Many in the porn industry are unhappy with what they see as a random approach to enforcement. “It appears discriminatory and disproportionate,” Jérôme, a representative of the Tukif pornography website who did not give his last name, told French media in December. The main issue? That bigger websites had not been issued with similar demands. “The impact would be much more positive if European authorities chose a similar approach,” says Alex Hawkins, vice president at xHamster. “One that was fair and applied across the board—rather than a high-visibility but low-impact choice to ban only a few well-known sites.”

If widely implemented, age-verification systems might be a blunt tool that makes it harder for children to access pornography online—but it remains unclear how effective such measures would be. Privacy experts have concerns that the companies behind age-verification systems may profile people and even track the pornography they view. And simply using a VPN or Tor can help people get around blocks or location-based restrictions. Children have repeatedly shown they can easily find ways around restrictions by hacking into Wi-Fi networks and disabling porn filters.

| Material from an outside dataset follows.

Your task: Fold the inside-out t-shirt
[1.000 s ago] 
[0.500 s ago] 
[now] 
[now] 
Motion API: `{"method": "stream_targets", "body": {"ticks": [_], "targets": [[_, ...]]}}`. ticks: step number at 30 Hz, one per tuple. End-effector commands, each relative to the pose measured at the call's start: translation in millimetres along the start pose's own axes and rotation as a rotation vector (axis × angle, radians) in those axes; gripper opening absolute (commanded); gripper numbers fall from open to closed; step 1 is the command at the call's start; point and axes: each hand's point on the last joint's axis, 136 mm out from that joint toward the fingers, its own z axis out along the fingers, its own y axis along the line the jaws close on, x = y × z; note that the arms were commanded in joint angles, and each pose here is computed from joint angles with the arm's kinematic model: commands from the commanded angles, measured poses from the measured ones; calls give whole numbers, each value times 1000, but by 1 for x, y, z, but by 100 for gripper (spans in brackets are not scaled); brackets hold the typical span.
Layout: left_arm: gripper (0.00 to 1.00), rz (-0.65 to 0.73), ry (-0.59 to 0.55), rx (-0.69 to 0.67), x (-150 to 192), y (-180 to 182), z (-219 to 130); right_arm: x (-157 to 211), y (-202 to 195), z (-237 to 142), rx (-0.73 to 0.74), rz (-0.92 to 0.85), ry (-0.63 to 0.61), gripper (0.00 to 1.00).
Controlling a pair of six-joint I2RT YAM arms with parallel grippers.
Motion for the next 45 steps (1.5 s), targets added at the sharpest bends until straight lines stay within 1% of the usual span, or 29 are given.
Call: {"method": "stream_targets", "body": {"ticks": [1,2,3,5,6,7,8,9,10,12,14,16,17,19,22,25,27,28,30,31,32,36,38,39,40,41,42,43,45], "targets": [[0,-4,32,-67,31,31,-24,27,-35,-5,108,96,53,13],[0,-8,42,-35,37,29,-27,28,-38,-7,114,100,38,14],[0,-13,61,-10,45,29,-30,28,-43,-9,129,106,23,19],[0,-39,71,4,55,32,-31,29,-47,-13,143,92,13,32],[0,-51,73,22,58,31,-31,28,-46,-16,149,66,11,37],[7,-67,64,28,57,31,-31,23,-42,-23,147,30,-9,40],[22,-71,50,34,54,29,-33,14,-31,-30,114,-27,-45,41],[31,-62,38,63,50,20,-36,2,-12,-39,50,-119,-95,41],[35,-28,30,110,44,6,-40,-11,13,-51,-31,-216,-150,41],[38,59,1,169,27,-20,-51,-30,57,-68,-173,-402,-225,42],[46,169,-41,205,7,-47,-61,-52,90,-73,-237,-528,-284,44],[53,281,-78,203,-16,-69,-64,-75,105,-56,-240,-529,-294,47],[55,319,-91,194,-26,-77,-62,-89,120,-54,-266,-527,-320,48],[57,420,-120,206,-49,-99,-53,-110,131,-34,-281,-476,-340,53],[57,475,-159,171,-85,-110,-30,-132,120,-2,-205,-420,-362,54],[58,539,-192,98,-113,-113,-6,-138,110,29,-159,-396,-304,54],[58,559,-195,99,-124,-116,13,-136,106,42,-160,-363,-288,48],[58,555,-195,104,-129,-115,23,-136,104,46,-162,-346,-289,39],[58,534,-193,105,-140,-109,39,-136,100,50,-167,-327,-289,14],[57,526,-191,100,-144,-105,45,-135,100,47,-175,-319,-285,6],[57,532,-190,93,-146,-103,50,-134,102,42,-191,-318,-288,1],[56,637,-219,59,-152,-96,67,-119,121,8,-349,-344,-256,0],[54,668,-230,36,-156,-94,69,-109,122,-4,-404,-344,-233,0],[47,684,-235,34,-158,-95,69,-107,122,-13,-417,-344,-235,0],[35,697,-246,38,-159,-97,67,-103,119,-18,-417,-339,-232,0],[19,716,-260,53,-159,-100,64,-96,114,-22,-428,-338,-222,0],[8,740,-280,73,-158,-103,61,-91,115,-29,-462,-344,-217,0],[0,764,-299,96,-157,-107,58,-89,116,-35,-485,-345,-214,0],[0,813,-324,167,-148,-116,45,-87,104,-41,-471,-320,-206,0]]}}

“Age verification is a distraction from a different social problem: A lack of comprehensive sex education and porn literacy,” says Zahra Stardust, a postdoctoral research fellow working on sexuality, technology and law at Queensland University of Technology, Australia. Stardust says investing more in sex education could help to increase pornography literacy. “My qualitative research indicates that many porn performers are already working as sexperts, invested in sex, relationship and consent training, acting as first responders to audience questions about fantasy, reality, health, desire and bodily diversity.”

This point is echoed by Eliza Sorensen, cofounder of sex worker and technologist collective Assembly Four. Sorensen points to studies by the medical research center the Burnet Institute in Australia that point to the limited knowledge of longterm impacts of viewing pornography on children—and the need for better education around it. One 2020 study from the Burnet Institute warned that any move to make it harder for children to view porn online should not “introduce harm or shame” people who view pornography. “Policymakers are misguided,” Sorensen says. “They do not understand the problem itself or the complexity of what they’re trying to achieve.”

Updated 02/16/2022, 07:30am ET: A previous version of this story incorrectly stated Zahra Stardust worked at the University of New South Wales. Stardust works at Queensland University of Technology.